Angels Are Made of Light (James Longley, US/Afghanistan) — TIFF Docs

By Steve Macfarlane

James Longley’s unfortunately titled Afghanistan documentary Angels Are Made of Light spans three years in the lives of a handful of schoolchildren (all boys) in Kabul. It’s a significant achievement in the gathering of footage, shot by the filmmaker himself, who manages to give ordinary day-to-day moments a sheen that’s elegant to the point of being suspect. In the periphery, Longley gives voice to ordinary citizens who are tired of US-bought electioneering; some of them lament the Mujahedeen rolling things backwards after the secular modernizations of the mid-20th century, while others yearn for the legitimization of a Taliban power structure. (One extraordinarily powerful sequence sees a cadre of shirtless young Shia men self-flagellating in a city square.) The film climaxes in the 2014 elections, wherein John Kerry’s State Department insisted upon a power-sharing government led by Ashraf Ghani, which was widely seen as corrupted by interference and guaranteed to dissatisfy all parties.

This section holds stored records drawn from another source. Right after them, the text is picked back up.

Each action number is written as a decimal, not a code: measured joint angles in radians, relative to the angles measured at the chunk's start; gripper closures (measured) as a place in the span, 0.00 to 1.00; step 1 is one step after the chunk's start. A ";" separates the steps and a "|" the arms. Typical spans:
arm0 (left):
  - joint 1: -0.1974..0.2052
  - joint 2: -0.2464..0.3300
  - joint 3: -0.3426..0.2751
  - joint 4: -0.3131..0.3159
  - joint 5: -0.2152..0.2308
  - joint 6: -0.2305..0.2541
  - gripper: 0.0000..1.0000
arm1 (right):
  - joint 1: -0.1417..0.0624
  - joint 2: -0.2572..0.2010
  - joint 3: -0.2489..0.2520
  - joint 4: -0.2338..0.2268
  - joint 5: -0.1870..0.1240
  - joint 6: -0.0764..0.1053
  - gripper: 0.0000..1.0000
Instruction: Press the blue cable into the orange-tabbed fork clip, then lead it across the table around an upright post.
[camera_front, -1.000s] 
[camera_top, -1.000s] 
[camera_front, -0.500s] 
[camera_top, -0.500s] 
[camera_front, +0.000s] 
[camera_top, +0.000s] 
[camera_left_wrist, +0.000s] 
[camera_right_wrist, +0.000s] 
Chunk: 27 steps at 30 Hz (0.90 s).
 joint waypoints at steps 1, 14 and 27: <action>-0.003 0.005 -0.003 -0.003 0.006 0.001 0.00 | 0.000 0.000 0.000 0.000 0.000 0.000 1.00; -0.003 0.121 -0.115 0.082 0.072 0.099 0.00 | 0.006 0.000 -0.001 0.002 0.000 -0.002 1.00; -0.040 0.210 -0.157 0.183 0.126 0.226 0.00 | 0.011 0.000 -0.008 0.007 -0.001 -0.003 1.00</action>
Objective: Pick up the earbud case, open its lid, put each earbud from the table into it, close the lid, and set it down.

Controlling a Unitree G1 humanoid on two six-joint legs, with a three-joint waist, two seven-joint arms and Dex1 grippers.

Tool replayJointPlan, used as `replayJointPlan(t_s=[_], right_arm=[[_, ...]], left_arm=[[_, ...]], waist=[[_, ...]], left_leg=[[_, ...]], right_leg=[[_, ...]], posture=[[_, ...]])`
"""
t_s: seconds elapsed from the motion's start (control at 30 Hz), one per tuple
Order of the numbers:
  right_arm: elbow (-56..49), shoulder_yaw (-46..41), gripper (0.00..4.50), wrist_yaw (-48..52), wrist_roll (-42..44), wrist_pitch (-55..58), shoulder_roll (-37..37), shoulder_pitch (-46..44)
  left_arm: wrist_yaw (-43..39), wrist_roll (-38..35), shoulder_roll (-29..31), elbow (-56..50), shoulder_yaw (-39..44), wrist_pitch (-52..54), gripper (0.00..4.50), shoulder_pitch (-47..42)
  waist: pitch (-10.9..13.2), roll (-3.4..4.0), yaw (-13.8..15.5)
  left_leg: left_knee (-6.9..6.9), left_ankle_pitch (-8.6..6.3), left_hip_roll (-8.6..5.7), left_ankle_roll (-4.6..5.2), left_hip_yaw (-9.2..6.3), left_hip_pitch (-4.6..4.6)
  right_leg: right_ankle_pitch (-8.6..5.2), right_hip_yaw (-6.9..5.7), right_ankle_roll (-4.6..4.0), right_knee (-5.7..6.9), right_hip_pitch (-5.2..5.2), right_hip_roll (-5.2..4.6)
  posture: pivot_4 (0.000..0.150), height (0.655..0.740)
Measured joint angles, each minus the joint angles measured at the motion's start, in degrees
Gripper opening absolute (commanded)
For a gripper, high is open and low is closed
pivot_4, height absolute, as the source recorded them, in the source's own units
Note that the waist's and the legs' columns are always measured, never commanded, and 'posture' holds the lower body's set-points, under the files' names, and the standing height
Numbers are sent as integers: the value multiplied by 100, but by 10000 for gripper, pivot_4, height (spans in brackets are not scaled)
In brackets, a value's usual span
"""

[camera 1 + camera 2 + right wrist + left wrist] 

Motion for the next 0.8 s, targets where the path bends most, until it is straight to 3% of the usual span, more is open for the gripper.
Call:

Especially given the United States’ forever-war in Afghanistan (which turns 17 during this year’s TIFF), it’s hard to root against a movie with such an obvious interest in giving cinematic texture to the experiences of ordinary people on the ground. Yet Angels somehow ends up saying remarkably little: the schoolchildren are quoted in platitudinous, contemplative voiceovers (their corresponding audio taken from one-on-one interviews with Longley), which, combined with a sugary score by John Erik Kaada, gives the cumulative impression that things are on the up-and-up. Some have read Angels as a corrective, or a meta-comment on the ease with which Western viewers can insert themselves into the lives of the downtrodden in faraway places with little foreknowledge or context. It’s possible, I suppose—but it’s likelier that the filmmaker won these people’s trust anticipating that a fascinating story would emerge, and doubled down on pictorializing their resilience when it didn’t. Whatever hope avails itself is more symptomatic of the kids’ burgeoning awareness in their early teenage years that life, hopefully, is long.